» **TASK TO COMPLETE**
This exercise calls for retyping every line below exactly, with the images omitted.

» **GIVEN INFORMATION**
# # # # # # #
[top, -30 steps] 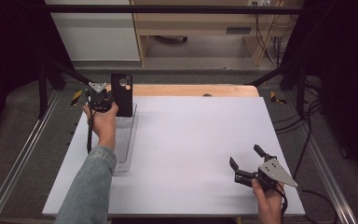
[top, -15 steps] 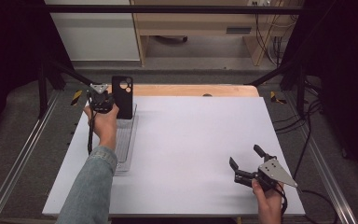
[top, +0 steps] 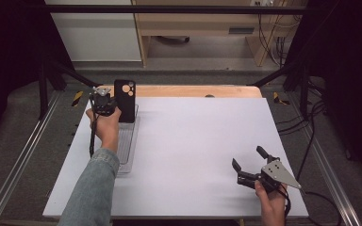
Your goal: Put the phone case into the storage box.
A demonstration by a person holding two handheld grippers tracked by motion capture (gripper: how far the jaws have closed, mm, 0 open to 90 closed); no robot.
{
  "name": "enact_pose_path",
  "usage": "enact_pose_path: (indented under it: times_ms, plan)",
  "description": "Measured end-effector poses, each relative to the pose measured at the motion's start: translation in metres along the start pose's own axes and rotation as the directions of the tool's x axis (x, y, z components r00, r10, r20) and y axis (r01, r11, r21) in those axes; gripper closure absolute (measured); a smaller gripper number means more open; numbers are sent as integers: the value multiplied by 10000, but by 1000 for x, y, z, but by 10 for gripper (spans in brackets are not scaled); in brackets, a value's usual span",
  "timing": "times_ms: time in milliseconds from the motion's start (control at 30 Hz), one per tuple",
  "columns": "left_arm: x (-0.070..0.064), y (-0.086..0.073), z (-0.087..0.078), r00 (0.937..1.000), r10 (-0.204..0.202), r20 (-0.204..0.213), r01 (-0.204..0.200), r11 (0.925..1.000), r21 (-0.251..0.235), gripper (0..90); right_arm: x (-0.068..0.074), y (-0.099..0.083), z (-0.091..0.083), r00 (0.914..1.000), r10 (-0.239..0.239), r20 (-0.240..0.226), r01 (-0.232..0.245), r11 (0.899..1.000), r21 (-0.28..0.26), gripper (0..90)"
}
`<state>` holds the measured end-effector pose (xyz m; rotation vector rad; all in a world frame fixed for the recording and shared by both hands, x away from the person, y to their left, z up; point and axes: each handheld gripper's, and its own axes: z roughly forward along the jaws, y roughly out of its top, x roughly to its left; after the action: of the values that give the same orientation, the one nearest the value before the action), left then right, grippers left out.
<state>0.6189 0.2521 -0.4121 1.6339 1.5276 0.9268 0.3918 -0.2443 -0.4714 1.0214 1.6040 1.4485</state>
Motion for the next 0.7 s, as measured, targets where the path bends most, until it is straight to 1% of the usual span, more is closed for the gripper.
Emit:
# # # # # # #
» **ANSWER SECTION**
[top, -30 steps] 
[top, -15 steps] 
[top, +0 steps] 
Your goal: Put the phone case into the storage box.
A demonstration by a person holding two handheld grippers tracked by motion capture (gripper: how far the jaws have closed, mm, 0 open to 90 closed); no robot.
{
  "name": "enact_pose_path",
  "usage": "enact_pose_path: (indented under it: times_ms, plan)",
  "description": "Measured end-effector poses, each relative to the pose measured at the motion's start: translation in metres along the start pose's own axes and rotation as the directions of the tool's x axis (x, y, z components r00, r10, r20) and y axis (r01, r11, r21) in those axes; gripper closure absolute (measured); a smaller gripper number means more open; numbers are sent as integers: the value multiplied by 10000, but by 1000 for x, y, z, but by 10 for gripper (spans in brackets are not scaled); in brackets, a value's usual span",
  "timing": "times_ms: time in milliseconds from the motion's start (control at 30 Hz), one per tuple",
  "columns": "left_arm: x (-0.070..0.064), y (-0.086..0.073), z (-0.087..0.078), r00 (0.937..1.000), r10 (-0.204..0.202), r20 (-0.204..0.213), r01 (-0.204..0.200), r11 (0.925..1.000), r21 (-0.251..0.235), gripper (0..90); right_arm: x (-0.068..0.074), y (-0.099..0.083), z (-0.091..0.083), r00 (0.914..1.000), r10 (-0.239..0.239), r20 (-0.240..0.226), r01 (-0.232..0.245), r11 (0.899..1.000), r21 (-0.28..0.26), gripper (0..90)"
}
`<state>` holds the measured end-effector pose (xyz m; rotation vector rad; all in a world frame fixed for the recording and shared by both hands, x away from the person, y to their left, z up; point and axes: each handheld gripper's, and its own axes: z roughly forward along the jaws, y roughly out of its top, x roughly to its left; after the action: of the values that give the same orientation, the one nearest the value before the action), left then right, grippers left out.
<state>0.6189 0.2521 -0.4121 1.6339 1.5276 0.9268 0.3918 -0.2443 -0.4714 1.0214 1.6040 1.4485</state>
Motion for the next 0.7 s, as measured, targets where the path bends most, until it is straight to 1% of the usual span, more is closed for the gripper.
Emit:

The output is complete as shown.